Revisiting glioblastoma classification through an immunological lens: A narrative review

Abstract

Glioblastoma (GBM) is characterized by a high recurrence rate, significant heterogeneity, and poor prognosis. While there has been a shift in recent years to focus on molecular phenotyping, there are limited data regarding the relationship between the immune milieu and heterogeneous molecular signatures in GBM. Given the success of immunotherapies in other cancers such as non-small-cell lung cancer and melanoma, there has been a concerted effort to correlate the immune compartment of the GBM tumor microenvironment to clinical outcomes. The aim of this narrative review is to establish the role of immunophenotyping in GBM classification.
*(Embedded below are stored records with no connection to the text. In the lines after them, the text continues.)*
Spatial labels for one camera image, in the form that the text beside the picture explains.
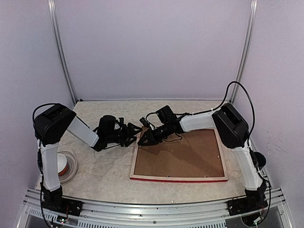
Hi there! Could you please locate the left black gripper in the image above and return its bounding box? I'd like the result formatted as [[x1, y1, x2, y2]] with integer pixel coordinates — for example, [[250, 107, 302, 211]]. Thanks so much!
[[106, 123, 143, 147]]

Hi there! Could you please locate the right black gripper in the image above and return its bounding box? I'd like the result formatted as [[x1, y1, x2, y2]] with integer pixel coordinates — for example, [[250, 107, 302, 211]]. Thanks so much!
[[138, 123, 171, 145]]

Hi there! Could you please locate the brown backing board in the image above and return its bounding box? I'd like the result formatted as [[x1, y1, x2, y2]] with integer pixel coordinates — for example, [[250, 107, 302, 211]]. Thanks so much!
[[133, 130, 224, 178]]

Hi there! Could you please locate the red wooden picture frame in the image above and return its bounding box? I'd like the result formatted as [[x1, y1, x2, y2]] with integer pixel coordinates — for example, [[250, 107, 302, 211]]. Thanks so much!
[[129, 128, 229, 183]]

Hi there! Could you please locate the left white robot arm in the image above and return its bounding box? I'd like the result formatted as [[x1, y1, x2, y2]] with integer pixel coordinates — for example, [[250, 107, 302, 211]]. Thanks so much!
[[32, 103, 142, 217]]

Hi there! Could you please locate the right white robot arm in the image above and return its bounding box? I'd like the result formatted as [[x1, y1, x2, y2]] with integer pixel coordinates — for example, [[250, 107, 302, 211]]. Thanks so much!
[[138, 103, 268, 216]]

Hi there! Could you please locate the white red bowl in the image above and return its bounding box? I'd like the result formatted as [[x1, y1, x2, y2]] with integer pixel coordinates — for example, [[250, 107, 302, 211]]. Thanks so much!
[[57, 153, 67, 176]]

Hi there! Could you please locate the dark green mug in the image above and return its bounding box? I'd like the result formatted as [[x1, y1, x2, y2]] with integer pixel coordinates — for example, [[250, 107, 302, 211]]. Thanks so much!
[[254, 152, 266, 170]]

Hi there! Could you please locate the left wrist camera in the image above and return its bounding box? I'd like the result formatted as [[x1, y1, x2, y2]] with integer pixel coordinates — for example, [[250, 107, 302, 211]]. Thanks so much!
[[97, 115, 124, 135]]

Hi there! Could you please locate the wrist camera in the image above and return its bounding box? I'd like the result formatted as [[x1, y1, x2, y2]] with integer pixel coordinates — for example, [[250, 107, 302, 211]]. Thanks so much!
[[97, 115, 124, 135], [139, 105, 178, 130]]

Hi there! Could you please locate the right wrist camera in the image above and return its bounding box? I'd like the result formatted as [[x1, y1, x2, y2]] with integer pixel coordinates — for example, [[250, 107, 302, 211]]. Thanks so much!
[[139, 105, 178, 130]]

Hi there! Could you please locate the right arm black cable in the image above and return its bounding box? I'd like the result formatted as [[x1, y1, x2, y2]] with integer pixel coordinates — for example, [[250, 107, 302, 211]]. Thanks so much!
[[175, 81, 256, 136]]

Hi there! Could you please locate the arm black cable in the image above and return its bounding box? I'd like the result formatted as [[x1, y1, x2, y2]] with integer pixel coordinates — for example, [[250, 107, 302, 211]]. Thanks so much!
[[175, 81, 256, 136], [32, 103, 60, 122]]

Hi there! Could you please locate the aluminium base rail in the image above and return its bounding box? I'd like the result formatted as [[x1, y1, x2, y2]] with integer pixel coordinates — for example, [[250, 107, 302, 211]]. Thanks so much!
[[13, 188, 295, 228]]

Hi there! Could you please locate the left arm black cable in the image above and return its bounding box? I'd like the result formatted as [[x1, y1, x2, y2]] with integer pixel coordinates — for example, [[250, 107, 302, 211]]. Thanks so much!
[[32, 103, 60, 122]]

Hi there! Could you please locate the left aluminium post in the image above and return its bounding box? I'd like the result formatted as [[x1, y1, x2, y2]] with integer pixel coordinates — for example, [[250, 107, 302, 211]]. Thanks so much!
[[47, 0, 77, 105]]

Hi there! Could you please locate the aluminium post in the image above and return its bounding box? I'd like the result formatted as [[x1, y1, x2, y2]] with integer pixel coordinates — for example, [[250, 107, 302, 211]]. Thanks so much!
[[228, 0, 258, 103], [47, 0, 77, 105]]

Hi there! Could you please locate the right aluminium post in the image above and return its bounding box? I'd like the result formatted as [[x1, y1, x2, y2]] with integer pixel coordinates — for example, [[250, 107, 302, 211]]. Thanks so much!
[[228, 0, 258, 103]]
Major immune cell groups in GBM involve myeloid cells (e.g. myeloid-derived suppressor cells, tumor-associated macrophages and microglia, neutrophils, and dendritic cells), lymphocytes (e.g., T, natural killer, and B-cells), and stromal cells (e.g., fibroblasts, pericytes, and endothelial cells). Understanding the relationships between these different immune cell populations and correlating their roles with the current molecular classification scheme as described in the 2021 World Health Organization criteria may further elucidate patterns of clinical response, especially in light of recent advances in new immunotherapies.